> **Supplied data**:
☆ ☆ ☆ ☆

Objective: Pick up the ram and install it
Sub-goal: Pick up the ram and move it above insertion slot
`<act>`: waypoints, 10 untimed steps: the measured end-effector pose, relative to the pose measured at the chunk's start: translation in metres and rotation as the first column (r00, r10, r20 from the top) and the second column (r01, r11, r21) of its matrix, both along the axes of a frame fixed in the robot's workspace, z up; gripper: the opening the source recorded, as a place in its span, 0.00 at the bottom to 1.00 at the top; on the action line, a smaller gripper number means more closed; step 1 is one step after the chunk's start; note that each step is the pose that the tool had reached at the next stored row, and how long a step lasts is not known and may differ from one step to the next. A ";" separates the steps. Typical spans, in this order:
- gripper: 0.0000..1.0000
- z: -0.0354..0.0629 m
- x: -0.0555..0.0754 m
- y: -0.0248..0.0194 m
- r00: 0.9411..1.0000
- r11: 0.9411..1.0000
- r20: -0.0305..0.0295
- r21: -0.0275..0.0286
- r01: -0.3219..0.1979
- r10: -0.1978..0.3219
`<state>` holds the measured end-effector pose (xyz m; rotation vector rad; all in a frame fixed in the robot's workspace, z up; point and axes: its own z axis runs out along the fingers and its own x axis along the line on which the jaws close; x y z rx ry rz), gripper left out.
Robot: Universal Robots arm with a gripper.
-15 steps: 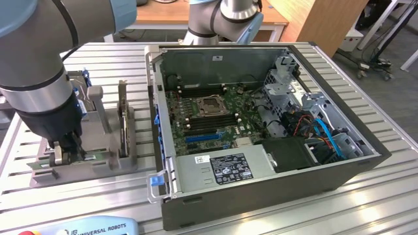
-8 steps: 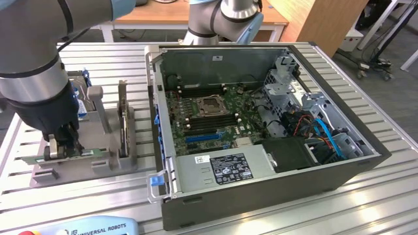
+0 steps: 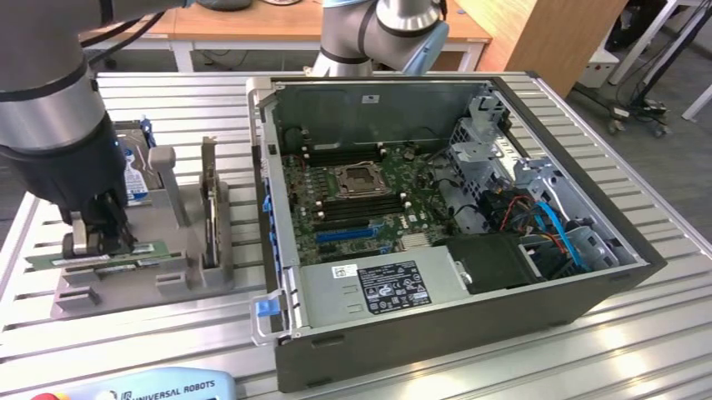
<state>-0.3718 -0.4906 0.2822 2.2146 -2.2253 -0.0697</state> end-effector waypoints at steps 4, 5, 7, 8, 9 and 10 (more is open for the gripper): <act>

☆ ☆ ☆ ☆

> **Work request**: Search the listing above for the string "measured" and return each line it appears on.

> **Output of the task**:
`<act>`: waypoints, 10 untimed steps: the measured end-effector pose, relative to the pose measured at the chunk's start: translation in metres and rotation as the first column (r00, r10, r20 from the top) and the second column (r01, r11, r21) of its matrix, both along the axes of a frame fixed in the robot's workspace, z up; gripper: the opening the source recorded, as a place in its span, 0.00 at the bottom to 1.00 at the top; on the action line, a smaller gripper number means more closed; step 1 is one step after the chunk's start; note that each step is the pose that the tool had reached at the next stored row, and how long a step lasts is not known and may differ from one step to the next. A ";" separates the steps. Typical spans, in this order:
`<state>` holds the measured end-effector pose (xyz m; rotation vector rad; all in a frame fixed in the robot's workspace, z up; point and axes: its own z axis runs out along the fingers and its own x axis along the line on which the jaws close; x y z rx ry rz), gripper left out.

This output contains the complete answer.